Transnistria owes some $2.5 billion to Gazprom for past deliveries, and the gas debt is growing each year. Gazprom makes no serious attempt at debt-collection, but holds that possibility open. The Russian government covers some 70 percent of Transnistria’s annual budget deficits, as Shevchuk conceded in a post-election interview (Zerkalo Nedeli, January 20).
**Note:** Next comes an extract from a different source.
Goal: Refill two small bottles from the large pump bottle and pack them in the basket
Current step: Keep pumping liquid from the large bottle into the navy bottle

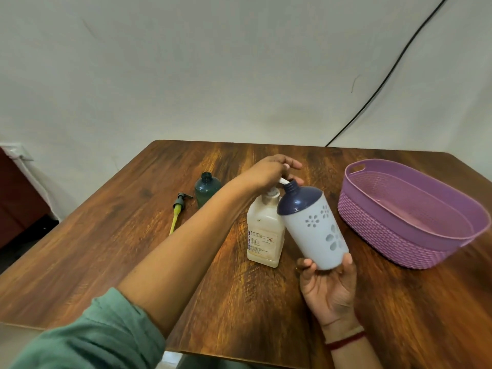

Shevchuk’s electoral campaign and initial post-election speeches replicated his old hard line and the hard line of his rivals, regarding conflict-resolution. He could not have been elected otherwise, and could not retain Moscow’s support while consolidating his rule in Transnistria without re-confirming his loyalty. Shevchuk chose Moscow for his first post-election visit abroad and was received there by Russia’s presidential administration head, Sergei Ivanov (Interfax, January 3, 4). Having all but ignored Ukraine during his election campaign, Shevchuk followed up with a visit to Kyiv and was received there by Minister of Foreign Affairs Kostyantyn Hrishchenko (UNIAN, January 12). Ukraine is hosting a meeting of Shevchuk with Moldovan Prime Minister Vlad Filat in Odessa on January 27 (Moldpres, January 26).
Moldova (in common with the EU line and that of the US) does not recognize Shevchuk’s election as president, but accepts him as interlocutor in a dialogue. Shevchuk’s hardline campaign and post-election positions are consistent with his career-long record, but are not necessarily to be taken as a guide to his policies beyond the short term.